PROBLEM REQUIREMENTS
Extract each line of the data below exactly as written.

DATASET SECTION

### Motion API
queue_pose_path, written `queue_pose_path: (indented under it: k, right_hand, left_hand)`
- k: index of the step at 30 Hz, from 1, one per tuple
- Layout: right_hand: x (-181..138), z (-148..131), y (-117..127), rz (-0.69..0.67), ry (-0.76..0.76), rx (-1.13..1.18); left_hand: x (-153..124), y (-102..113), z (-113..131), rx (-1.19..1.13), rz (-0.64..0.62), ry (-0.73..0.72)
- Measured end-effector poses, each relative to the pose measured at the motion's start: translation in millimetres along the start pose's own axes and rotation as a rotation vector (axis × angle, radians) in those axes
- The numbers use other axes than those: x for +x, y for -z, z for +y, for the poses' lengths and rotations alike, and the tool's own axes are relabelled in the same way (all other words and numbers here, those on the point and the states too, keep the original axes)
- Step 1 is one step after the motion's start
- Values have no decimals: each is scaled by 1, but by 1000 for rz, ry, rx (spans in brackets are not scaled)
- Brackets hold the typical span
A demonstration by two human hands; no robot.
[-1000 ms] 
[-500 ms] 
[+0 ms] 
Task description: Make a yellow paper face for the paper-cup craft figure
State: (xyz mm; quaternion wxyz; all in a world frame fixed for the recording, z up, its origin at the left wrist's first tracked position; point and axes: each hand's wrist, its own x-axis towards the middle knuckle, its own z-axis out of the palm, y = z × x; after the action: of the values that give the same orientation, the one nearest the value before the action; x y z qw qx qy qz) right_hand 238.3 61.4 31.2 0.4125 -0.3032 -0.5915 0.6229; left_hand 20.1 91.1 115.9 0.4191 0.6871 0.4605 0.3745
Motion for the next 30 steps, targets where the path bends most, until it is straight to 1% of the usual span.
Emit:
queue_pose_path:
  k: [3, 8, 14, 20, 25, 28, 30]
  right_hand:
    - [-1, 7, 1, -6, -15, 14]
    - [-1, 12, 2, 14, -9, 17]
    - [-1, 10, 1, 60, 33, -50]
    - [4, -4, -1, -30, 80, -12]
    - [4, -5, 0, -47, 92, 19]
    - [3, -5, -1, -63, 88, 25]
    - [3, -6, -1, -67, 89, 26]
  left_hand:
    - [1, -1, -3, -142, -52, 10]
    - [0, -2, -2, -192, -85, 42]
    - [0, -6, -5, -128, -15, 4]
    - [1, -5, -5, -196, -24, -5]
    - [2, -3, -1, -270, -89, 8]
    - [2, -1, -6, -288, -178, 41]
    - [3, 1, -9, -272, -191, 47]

EXERCISE RESULT
### Motion API
queue_pose_path, written `queue_pose_path: (indented under it: k, right_hand, left_hand)`
- k: index of the step at 30 Hz, from 1, one per tuple
- Layout: right_hand: x (-181..138), z (-148..131), y (-117..127), rz (-0.69..0.67), ry (-0.76..0.76), rx (-1.13..1.18); left_hand: x (-153..124), y (-102..113), z (-113..131), rx (-1.19..1.13), rz (-0.64..0.62), ry (-0.73..0.72)
- Measured end-effector poses, each relative to the pose measured at the motion's start: translation in millimetres along the start pose's own axes and rotation as a rotation vector (axis × angle, radians) in those axes
- The numbers use other axes than those: x for +x, y for -z, z for +y, for the poses' lengths and rotations alike, and the tool's own axes are relabelled in the same way (all other words and numbers here, those on the point and the states too, keep the original axes)
- Step 1 is one step after the motion's start
- Values have no decimals: each is scaled by 1, but by 1000 for rz, ry, rx (spans in brackets are not scaled)
- Brackets hold the typical span
A demonstration by two human hands; no robot.
[-1000 ms] 
[-500 ms] 
[+0 ms] 
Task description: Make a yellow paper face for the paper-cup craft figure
State: (xyz mm; quaternion wxyz; all in a world frame fixed for the recording, z up, its origin at the left wrist's first tracked position; point and axes: each hand's wrist, its own x-axis towards the middle knuckle, its own z-axis out of the palm, y = z × x; after the action: of the values that give the same orientation, the one nearest the value before the action; x y z qw qx qy qz) right_hand 238.3 61.4 31.2 0.4125 -0.3032 -0.5915 0.6229; left_hand 20.1 91.1 115.9 0.4191 0.6871 0.4605 0.3745
Motion for the next 30 steps, targets where the path bends most, until it is straight to 1% of the usual span.
Emit:
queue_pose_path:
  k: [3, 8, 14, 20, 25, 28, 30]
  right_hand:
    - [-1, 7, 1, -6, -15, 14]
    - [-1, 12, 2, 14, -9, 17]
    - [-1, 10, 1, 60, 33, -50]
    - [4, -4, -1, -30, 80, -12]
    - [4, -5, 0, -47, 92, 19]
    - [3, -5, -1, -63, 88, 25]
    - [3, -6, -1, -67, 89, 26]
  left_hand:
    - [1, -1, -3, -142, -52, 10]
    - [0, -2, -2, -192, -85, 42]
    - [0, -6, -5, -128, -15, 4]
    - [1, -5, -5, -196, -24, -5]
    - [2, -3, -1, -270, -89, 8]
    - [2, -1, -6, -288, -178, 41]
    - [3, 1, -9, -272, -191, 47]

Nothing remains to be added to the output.